Un autre danger menace également la Mer Noire avec l’exploitation du pétrole de la Caspienne. Depuis la signature d’un certain nombre de contrats avec des compagnies pétrolières occidentales, la perspective de voir des millions de tonnes de pétrole transiter par la Mer Noire, avec un risque d’accident de pollution majeure, devient une menace très concrète. Pour l’instant, les deux trajets retenus pour l’exportation du pétrole de la Caspienne aboutissent aux ports russes de Novorossisk (via Grozny) et géorgien de Soupsa sur la Mer Noire. Là, le pétrole doit être chargé sur des pétroliers pour transiter à travers la Mer Noire vers le Bosphore.

.... Alarmés par les risques d’accident (le dernier accident grave, en mars 1994, au large d’Istamboul, avait fait 30 morts) et de pollution, les Turcs ont imposé une nouvelle réglementation pour la traversée du Bosphore par les navires de gros tonnage. Ils doivent désormais naviguer de jour, après avoir averti l’autorité de surveillance du détroit.....

La Mer Noire a perdu beaucoup de son importance géostratégique avec le démantèlement de l’ex-URSS. Formant pendant longtemps la ligne de front entre l’OTAN et l’URSS, la Mer Noire abritait l’une des plus grandes escales navales de l’URSS, basée autour de Sébastopol en Crimée. Cette escadre comprenait de 40 à 70 navires, dont une quinzaine de lance-missiles à capacité nucléaire, et des sous-marins. Aujourd’hui cette flotte, que se disputent la Russie et l’Ukraine, ne menace plus la Turquie. Mais la suprématie de la Russie a toujours été tellement écrasante que la Turquie n’a jamais eu de bases navales en Mer Noire, préférant concentrer ses forces en Mer Egée.

Désireuse de faire de la Mer Noire une zone de paix, la Turquie a lancé en 1992 le projet de “zone de coopération économique de la Mer Noire” qui semble trouver un début de réalisation, malgré la disparité criante des situations économiques et politiques des pays riverains.

Les ports turcs de la Mer Noire -- Masra, Sinop, Samsun, et Trébizonde -- ont toujours eu une vocation commerciale: la pêche et le transport de fret et de passagers constituent l’essentiel de leurs activités.

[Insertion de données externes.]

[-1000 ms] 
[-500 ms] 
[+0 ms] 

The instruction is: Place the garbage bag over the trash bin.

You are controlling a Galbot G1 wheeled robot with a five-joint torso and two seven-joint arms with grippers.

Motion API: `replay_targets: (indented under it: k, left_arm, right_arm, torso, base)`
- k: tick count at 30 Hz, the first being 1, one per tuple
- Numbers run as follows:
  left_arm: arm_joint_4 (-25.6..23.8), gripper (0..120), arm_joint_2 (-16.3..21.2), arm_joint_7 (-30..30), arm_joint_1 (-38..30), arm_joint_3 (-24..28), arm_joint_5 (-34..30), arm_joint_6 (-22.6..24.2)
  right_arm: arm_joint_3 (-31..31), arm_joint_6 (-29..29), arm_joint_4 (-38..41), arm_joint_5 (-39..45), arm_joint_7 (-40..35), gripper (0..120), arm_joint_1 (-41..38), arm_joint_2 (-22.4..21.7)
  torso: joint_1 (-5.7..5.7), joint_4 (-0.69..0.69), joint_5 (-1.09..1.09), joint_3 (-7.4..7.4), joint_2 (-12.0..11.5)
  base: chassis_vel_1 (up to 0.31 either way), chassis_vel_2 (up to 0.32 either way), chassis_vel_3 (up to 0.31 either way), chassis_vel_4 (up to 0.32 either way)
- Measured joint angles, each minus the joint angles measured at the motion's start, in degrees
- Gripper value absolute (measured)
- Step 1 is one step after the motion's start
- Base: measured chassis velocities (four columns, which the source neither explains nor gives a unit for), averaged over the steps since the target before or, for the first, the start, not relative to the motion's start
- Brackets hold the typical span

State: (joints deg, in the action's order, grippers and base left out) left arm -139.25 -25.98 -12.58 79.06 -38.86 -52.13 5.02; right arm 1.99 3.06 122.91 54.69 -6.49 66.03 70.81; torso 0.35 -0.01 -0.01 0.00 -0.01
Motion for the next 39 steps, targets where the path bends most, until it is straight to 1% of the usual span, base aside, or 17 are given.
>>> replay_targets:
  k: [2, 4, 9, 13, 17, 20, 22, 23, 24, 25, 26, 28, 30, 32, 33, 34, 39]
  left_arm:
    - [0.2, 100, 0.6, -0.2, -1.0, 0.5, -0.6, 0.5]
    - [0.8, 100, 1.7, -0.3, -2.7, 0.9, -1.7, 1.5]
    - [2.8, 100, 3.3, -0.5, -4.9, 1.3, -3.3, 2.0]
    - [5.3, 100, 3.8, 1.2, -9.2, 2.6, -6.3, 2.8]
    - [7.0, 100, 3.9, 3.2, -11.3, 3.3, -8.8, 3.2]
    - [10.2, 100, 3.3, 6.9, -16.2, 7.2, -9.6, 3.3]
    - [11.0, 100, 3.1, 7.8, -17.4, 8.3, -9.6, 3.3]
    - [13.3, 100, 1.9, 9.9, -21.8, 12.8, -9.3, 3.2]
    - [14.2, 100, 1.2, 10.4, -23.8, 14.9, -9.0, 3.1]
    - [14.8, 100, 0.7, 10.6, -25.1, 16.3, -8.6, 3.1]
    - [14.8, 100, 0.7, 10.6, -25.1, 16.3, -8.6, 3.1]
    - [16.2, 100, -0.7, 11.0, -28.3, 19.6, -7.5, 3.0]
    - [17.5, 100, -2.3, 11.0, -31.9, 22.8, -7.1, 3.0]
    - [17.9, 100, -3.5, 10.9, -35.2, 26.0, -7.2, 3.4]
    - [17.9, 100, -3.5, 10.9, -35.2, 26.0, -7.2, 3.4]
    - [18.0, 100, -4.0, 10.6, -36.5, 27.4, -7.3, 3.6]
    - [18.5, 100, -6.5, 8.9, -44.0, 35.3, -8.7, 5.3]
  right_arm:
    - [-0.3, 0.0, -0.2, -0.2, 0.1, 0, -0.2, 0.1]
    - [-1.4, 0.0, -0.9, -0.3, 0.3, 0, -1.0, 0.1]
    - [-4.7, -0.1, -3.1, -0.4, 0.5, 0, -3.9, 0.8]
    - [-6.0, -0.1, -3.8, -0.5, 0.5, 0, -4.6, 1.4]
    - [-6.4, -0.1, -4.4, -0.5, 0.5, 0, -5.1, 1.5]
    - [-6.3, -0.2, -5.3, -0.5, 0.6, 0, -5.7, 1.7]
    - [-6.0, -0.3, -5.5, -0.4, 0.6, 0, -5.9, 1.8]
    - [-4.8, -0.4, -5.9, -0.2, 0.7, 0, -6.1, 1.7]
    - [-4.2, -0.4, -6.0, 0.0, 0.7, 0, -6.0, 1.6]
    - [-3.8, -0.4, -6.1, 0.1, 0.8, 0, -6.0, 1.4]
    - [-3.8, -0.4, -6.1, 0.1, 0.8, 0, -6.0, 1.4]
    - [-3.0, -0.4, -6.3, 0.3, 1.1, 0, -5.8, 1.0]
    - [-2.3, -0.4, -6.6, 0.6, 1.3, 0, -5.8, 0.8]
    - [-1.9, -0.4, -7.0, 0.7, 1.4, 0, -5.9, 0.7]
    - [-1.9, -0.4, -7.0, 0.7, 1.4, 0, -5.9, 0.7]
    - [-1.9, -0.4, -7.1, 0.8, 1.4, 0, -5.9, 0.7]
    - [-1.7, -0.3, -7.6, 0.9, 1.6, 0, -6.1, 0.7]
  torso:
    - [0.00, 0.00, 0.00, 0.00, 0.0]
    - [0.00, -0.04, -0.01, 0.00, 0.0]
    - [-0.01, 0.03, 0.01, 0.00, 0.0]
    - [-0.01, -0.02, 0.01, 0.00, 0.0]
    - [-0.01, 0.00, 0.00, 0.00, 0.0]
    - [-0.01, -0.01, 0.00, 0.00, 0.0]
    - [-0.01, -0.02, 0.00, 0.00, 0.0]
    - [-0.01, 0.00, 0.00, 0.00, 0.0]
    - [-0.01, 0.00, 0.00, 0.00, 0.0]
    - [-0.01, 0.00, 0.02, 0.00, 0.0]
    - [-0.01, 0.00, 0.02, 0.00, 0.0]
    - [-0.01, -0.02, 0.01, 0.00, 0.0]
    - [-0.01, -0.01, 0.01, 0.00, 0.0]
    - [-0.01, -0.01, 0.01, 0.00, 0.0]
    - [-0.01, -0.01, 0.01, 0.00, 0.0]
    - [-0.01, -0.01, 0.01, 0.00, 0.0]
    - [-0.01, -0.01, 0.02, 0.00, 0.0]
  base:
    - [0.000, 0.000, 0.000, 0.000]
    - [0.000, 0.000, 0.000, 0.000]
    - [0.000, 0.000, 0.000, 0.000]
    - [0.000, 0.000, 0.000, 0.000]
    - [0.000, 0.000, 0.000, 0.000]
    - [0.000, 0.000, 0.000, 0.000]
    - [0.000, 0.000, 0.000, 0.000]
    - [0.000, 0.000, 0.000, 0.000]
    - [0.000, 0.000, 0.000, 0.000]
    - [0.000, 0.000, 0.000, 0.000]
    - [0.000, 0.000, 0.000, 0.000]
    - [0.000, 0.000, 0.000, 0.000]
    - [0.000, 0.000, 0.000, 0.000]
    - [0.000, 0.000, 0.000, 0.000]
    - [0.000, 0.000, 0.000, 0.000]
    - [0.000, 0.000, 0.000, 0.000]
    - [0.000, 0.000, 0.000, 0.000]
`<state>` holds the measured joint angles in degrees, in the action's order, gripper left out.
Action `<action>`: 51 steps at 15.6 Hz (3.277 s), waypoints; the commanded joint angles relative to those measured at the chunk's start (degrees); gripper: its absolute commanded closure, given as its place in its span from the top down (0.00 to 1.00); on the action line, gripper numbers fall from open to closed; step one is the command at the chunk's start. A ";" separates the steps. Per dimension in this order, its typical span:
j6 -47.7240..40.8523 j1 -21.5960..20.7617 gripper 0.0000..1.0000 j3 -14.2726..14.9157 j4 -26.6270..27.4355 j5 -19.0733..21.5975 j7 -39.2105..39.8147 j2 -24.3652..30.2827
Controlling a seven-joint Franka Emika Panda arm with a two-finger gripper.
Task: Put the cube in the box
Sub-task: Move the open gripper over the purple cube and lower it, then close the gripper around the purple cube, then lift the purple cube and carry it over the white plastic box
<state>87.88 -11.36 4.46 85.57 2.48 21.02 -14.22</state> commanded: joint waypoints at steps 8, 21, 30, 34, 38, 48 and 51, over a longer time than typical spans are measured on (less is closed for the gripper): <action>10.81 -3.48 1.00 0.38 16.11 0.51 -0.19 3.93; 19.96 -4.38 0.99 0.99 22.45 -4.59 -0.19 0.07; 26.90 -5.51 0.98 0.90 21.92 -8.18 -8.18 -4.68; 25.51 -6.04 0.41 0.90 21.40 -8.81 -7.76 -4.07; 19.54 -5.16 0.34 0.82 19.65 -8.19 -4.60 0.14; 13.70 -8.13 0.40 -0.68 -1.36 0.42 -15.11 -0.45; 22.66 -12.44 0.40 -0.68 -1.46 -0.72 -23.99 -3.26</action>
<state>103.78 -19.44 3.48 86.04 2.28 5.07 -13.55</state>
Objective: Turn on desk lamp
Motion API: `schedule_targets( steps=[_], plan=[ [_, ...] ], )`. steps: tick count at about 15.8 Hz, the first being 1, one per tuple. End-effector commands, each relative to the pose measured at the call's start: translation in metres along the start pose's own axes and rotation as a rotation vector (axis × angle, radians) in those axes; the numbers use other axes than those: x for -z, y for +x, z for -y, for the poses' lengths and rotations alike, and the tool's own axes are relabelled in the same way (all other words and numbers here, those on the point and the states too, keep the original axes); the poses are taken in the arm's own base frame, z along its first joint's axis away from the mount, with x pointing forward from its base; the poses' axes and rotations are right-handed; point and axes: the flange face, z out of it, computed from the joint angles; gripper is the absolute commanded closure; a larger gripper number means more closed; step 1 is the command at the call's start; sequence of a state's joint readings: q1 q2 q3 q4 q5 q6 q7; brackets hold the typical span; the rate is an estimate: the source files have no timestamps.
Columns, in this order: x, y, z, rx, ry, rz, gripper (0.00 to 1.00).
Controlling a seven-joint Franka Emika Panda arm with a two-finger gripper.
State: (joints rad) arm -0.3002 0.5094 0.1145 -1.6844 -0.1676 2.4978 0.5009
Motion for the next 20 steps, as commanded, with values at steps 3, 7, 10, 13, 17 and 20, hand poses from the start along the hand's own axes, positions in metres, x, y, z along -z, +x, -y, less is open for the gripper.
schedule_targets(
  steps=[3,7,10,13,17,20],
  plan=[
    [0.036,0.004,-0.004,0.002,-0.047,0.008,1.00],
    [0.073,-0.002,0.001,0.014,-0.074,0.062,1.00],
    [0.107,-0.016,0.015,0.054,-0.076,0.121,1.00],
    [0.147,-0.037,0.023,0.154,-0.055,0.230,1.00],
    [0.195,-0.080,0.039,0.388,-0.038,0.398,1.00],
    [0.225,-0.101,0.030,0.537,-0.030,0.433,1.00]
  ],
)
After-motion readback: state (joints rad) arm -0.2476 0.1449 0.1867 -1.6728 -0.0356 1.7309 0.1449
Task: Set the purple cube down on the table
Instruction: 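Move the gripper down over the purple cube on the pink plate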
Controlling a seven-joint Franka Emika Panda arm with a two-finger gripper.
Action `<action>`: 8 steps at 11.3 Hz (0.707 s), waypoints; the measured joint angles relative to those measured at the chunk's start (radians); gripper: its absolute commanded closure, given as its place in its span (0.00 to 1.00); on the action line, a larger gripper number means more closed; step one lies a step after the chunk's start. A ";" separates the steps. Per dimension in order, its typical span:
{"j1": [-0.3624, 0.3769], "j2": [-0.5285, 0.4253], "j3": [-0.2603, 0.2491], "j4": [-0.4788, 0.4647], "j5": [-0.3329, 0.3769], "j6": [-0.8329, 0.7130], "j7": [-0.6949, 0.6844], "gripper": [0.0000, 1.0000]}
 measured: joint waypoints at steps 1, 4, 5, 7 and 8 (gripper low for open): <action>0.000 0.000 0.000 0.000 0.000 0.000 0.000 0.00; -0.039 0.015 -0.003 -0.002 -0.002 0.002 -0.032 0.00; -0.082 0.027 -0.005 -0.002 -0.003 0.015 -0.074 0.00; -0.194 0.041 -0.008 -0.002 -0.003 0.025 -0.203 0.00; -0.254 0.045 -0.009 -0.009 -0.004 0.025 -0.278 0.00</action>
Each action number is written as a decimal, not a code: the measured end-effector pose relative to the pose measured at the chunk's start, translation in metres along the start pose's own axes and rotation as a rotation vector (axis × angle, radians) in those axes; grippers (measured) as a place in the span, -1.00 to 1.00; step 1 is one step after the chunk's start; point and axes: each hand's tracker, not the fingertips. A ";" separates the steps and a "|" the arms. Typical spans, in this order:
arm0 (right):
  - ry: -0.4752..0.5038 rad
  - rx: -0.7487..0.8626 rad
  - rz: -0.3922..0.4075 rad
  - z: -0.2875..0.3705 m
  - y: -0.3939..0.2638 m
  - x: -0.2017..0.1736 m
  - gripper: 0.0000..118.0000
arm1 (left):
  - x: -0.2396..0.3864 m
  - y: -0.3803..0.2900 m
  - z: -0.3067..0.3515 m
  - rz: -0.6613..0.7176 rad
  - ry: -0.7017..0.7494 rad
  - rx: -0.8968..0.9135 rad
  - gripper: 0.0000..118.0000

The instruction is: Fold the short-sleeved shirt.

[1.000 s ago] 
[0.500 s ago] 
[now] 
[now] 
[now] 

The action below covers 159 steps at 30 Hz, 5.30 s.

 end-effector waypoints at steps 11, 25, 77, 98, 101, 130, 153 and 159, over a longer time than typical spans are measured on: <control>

Depuis l’effondrement de l’URSS, Trébizonde, dont la population est pourtant la moitié de celle de Samsun, a ravi la première place, grâce aux “commerçants des valises”. Chaque jour, un millier de Russes débarquent à Trébizonde, venant en vedettes ou en hydroglisseurs de Russie ou de Géorgie, chargés de lourdes valises dans lesquelles ils transportent tout ce qu’ils peuvent espérer vendre en Turquie, repartant avec des vêtements, cosmétiques, meubles, lustres, qu’ils revendent en Russie.

Chaque “touriste” russe achète pour dix à quinze mille dollars de marchandises par semaine, ce commerce gris constituant selon certaines estimations, le tiers de l’ensemble des exportations de la Turquie! Depuis quelques mois, de plus en plus de Russes vont jusqu’à Istamboul, mais Trébizonde n’en demeure pas moins prospère.

Trébizonde attire aussi de vrais touristes d’Europe occidentale qui viennent admirer les églises construites sous les empereurs byzantins ou sous les Comnène, transformées en mosquées. L’Aya Sofia (église Sainte Sophie) construite au XIIIe siècle, aujourd’hui musée, est ornée de splendides fresques. Le monastère de Sumela attire aussi de nombreux visiteurs. Fondé à l’époque byzantine, ce monastère a été abandonné par les moines à la proclamation de la République (1923) et restauré à plusieurs reprises. Il ne reste plus grand chose aujourd’hui du monastère original, et ses fresques ont été terriblement endommagées par les vandales. Mais c’est une excursion qui permet de pénétrer dans les montagnes couvertes de forêts qui surplombent Trébizonde, et de réaliser que quand les roses fleurissent à Trébizonde, la neige peut tomber sur le rempart montagneux qui domine la “Perle de l’Euxin”.